Rajab tried to fight back the assailants but was beaten leading to unspecified injuries which led to traces of blood discovered at the site of the incident later by law enforcement officers.
Sources say that the victim is one of the most prominent businessmen in the city and was also subjected to 3 kidnapping attempts in the past.
Authorities in the government of Central Darfur state mobilized its forces to free Rajab. It was not clear who was behind the kidnapping or whether a ransom was demanded.
The deputy governor Mohamed Musa told the pro-government Sudanese Media Center (SMC) website that authorities assisted by the local administration are pursuing the kidnappers. .
Musa stressed that abduction and killing of merchants represent a serious threat to community and must be fought by all available means.
Last month, riots broke out in South Darfur state capital city of Nyala following the killing of Ismail Wadi, a prominent businessman from the Zaghawa tribe, along with his son and a relative by allegedly Janjaweed militia a day earlier.
In a related issue, the West Darfur state government announced its refusal to pay a ransom to free the Chinese hostage who was abducted recently in Kraink locality.
The state government’s advisor, Ibrahim Nasser, said that popular and official efforts are underway to free the Chinese engineer who was kidnapped twenty days ago by an unidentified armed group.
Nasser emphasized that the state’s government has flatly refused to pay ransom to free the hostage.
Incidents of kidnapping and attacks on Darfur have become common lately despite a relative lull in fighting between rebels and government troops from the heights of 2003-2004.
SOCIAL PEACE IN DARFUR
In an another issue, several Darfurian leaders in Khartoum welcomed the workshop which would convene in preparation for the upcoming conference on the social peace in Darfur, underscoring the need to settle all tribal conflicts prior to holding the conference.
They were speaking at the consultative meeting organized by the Darfur Regional Authority (DRA) in Khartoum on Tuesday on Darfur’s upcoming social peace conference.
The minister of infrastructure in the DRA, Taj-al-Din Bashir Niyam, said that regional and international stakeholders will be invited to the conference.
He called upon Darfuris to effectively participate in the conference in order to offer solutions to resolve tribal fighting and to put an end to the lawlessness situation in the region.
MP al-Tijani Mustafa, for his part, said that the government made all its resources available to resolving the crisis in Darfur, pointing to the importance and urgency of development for the region.
He called for holding further conferences to look at the basic problem in Darfur, pointing that the all Darfurians conference which was held in 2007 in the north Darfur state capital city of al-Fashir tackled the root causes of the problem and offered solutions.
Darfur has been a flashpoint for lawlessness and violence since rebel movements took up arms against the Khartoum government in 2003.

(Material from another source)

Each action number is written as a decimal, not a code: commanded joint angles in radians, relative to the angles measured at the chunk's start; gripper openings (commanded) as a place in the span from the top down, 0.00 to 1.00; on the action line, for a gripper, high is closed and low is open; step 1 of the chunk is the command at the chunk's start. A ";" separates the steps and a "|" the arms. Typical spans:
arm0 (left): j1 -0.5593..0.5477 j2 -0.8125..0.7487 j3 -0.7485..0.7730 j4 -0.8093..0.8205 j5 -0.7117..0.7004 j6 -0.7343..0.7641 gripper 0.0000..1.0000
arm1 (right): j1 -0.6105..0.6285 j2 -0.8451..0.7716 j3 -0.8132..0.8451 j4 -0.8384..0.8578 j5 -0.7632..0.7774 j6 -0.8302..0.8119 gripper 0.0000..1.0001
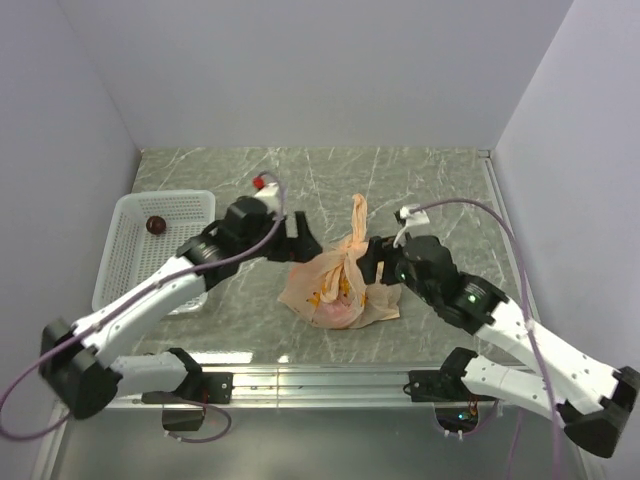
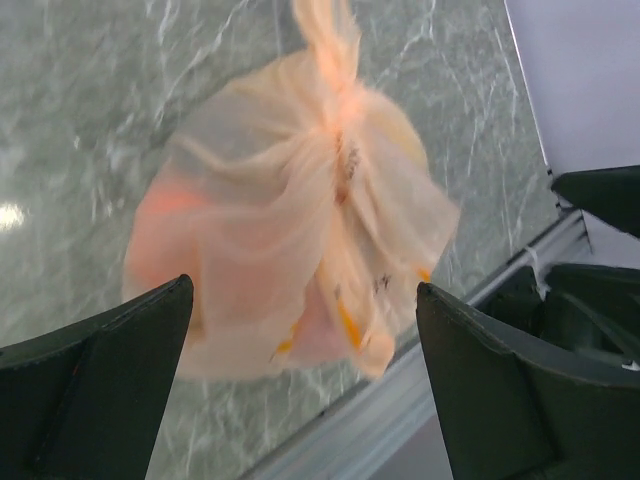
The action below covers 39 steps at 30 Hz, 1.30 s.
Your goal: Untie the knot of the plastic bag and take out the fruit
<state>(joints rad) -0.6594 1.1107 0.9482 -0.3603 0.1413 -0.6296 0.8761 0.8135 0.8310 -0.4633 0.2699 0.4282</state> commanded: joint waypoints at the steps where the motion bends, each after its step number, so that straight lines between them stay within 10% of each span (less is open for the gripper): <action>1: -0.077 0.163 0.162 -0.008 -0.179 0.076 0.01 | -0.112 0.113 -0.029 0.064 -0.039 -0.008 0.22; 12: -0.210 0.534 0.344 -0.112 -0.325 0.137 0.21 | -0.212 0.243 -0.173 0.291 -0.176 0.020 0.37; 15: -0.221 0.535 0.318 -0.100 -0.319 0.125 0.40 | -0.221 0.239 -0.219 0.307 -0.161 0.030 0.64; 19: -0.223 0.496 0.270 -0.069 -0.327 0.102 0.97 | -0.232 0.196 -0.266 0.311 -0.140 0.041 0.96; 25: -0.171 0.329 0.131 -0.008 -0.413 0.012 0.99 | -0.348 0.046 -0.329 0.243 -0.021 0.098 1.00; 37: 0.222 -0.112 -0.270 0.212 -0.077 -0.176 0.99 | -0.626 -0.238 -0.368 0.097 -0.124 0.105 1.00; 39: 0.215 -0.098 -0.264 0.218 -0.001 -0.133 0.99 | -0.617 -0.255 -0.311 0.072 -0.191 0.037 0.85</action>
<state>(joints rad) -0.4641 1.0130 0.6838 -0.1844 0.0860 -0.7975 0.2802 0.5854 0.4576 -0.3210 0.0582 0.5816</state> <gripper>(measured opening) 0.013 0.119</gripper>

The United Nations estimates as many as 300,000 people have been killed and almost 3 million people have been displaced during the ongoing conflict in the region, however, the Sudanese government put the number of dead at only 10,000.

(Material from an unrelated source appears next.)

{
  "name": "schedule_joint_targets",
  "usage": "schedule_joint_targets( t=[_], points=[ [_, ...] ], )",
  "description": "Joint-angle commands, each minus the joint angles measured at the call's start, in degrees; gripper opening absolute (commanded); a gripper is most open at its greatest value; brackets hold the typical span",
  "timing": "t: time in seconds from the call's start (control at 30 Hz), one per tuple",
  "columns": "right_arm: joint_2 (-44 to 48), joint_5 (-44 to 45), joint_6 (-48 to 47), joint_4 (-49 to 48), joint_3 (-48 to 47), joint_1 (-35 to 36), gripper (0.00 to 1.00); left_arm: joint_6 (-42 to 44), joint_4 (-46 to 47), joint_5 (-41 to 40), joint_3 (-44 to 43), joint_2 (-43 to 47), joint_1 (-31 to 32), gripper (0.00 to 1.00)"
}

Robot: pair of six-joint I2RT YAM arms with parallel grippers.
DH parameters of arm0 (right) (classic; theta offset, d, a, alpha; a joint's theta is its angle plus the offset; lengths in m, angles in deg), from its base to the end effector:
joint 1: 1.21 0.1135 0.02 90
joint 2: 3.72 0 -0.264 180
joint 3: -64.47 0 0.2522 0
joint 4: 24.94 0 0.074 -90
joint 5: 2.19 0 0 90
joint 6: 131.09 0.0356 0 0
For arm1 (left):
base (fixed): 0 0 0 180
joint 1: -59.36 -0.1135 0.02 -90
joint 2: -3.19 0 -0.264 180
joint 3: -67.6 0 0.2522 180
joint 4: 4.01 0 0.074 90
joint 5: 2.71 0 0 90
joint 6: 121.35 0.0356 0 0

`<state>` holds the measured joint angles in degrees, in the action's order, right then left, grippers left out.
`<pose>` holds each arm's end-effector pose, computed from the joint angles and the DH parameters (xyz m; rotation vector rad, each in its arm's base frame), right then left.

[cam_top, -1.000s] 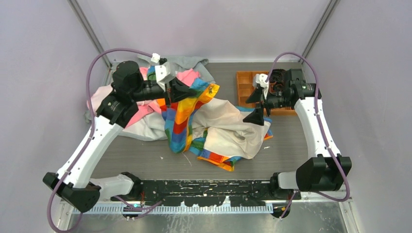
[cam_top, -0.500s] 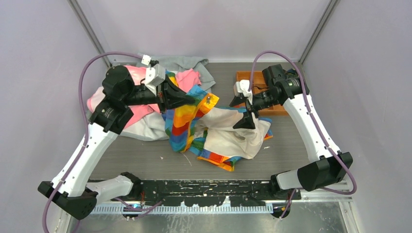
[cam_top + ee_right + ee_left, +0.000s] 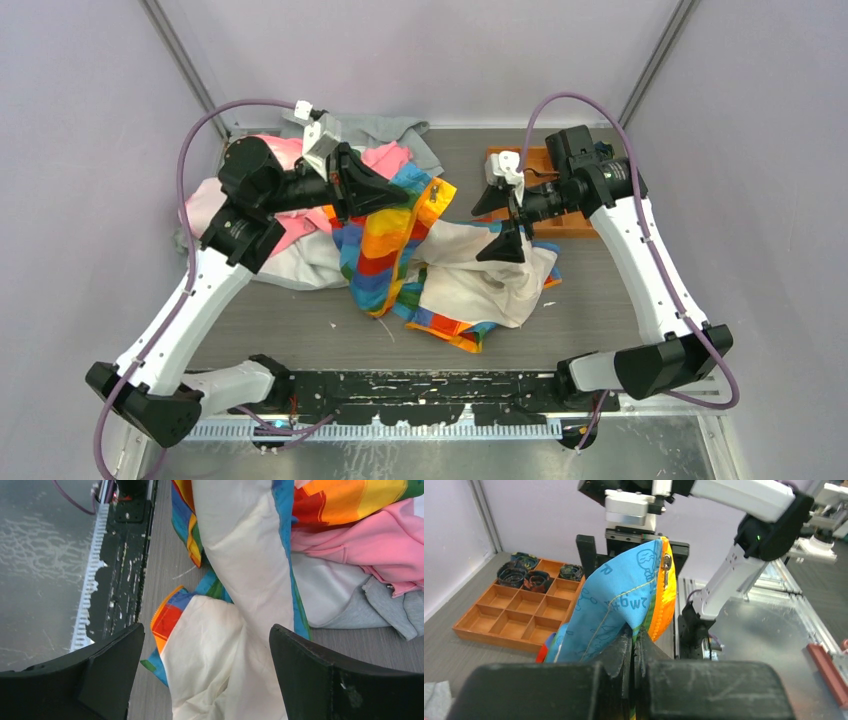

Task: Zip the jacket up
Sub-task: Flatten out the jacket at the center of the board.

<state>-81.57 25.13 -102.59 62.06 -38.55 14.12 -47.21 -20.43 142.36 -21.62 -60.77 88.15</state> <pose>0.2186 0.0927 0.3992 -1.5610 1.4505 0.9728 0.1835 -0.1342 0.4728 0.9970 1.2856 -1.2865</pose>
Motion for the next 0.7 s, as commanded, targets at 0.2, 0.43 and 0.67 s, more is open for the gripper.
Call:
schedule_joint_targets(
  t=[0.2, 0.43, 0.67],
  points=[
    [2.95, -0.82, 47.63, -33.28, 0.54, 0.56, 1.0, -24.03, 24.19, -11.24, -3.38, -14.97, 0.86, 0.0],
    [2.78, 7.29, 83.85, -69.1, 14.44, 1.45, 0.92, -28.78, 30.76, -13.11, -10.57, -26.65, 5.03, 0.0],
    [3.14, 11.69, 93.92, -81.13, 22.92, -2.32, 0.4, -32.72, 34.6, -14.1, -13.2, -30.95, 5.05, 0.0]
  ],
)
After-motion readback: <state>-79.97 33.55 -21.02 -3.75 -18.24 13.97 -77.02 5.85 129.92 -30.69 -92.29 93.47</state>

Tribal fighting has become the major source of insecurity in Darfur since the beginning of the year, forcing over 300,000 people to flee their homes.
Last June, Bashir warned against tribal strife in some areas of the country, noting that Sudan is facing challenges that requires cooperation of all its people.
“The tribal conflicts in a number of Sudan’s areas constitute the biggest threat to the country", Bashir said when addressing a meeting of the Shura (consultative) Council of the NCP.
Different officials in Darfur including the head of the regional authority, Tijani El-Sissi, also said that tribal violence is among the biggest threat to ongoing efforts to implement a peace document signed in Doha more than two years ago.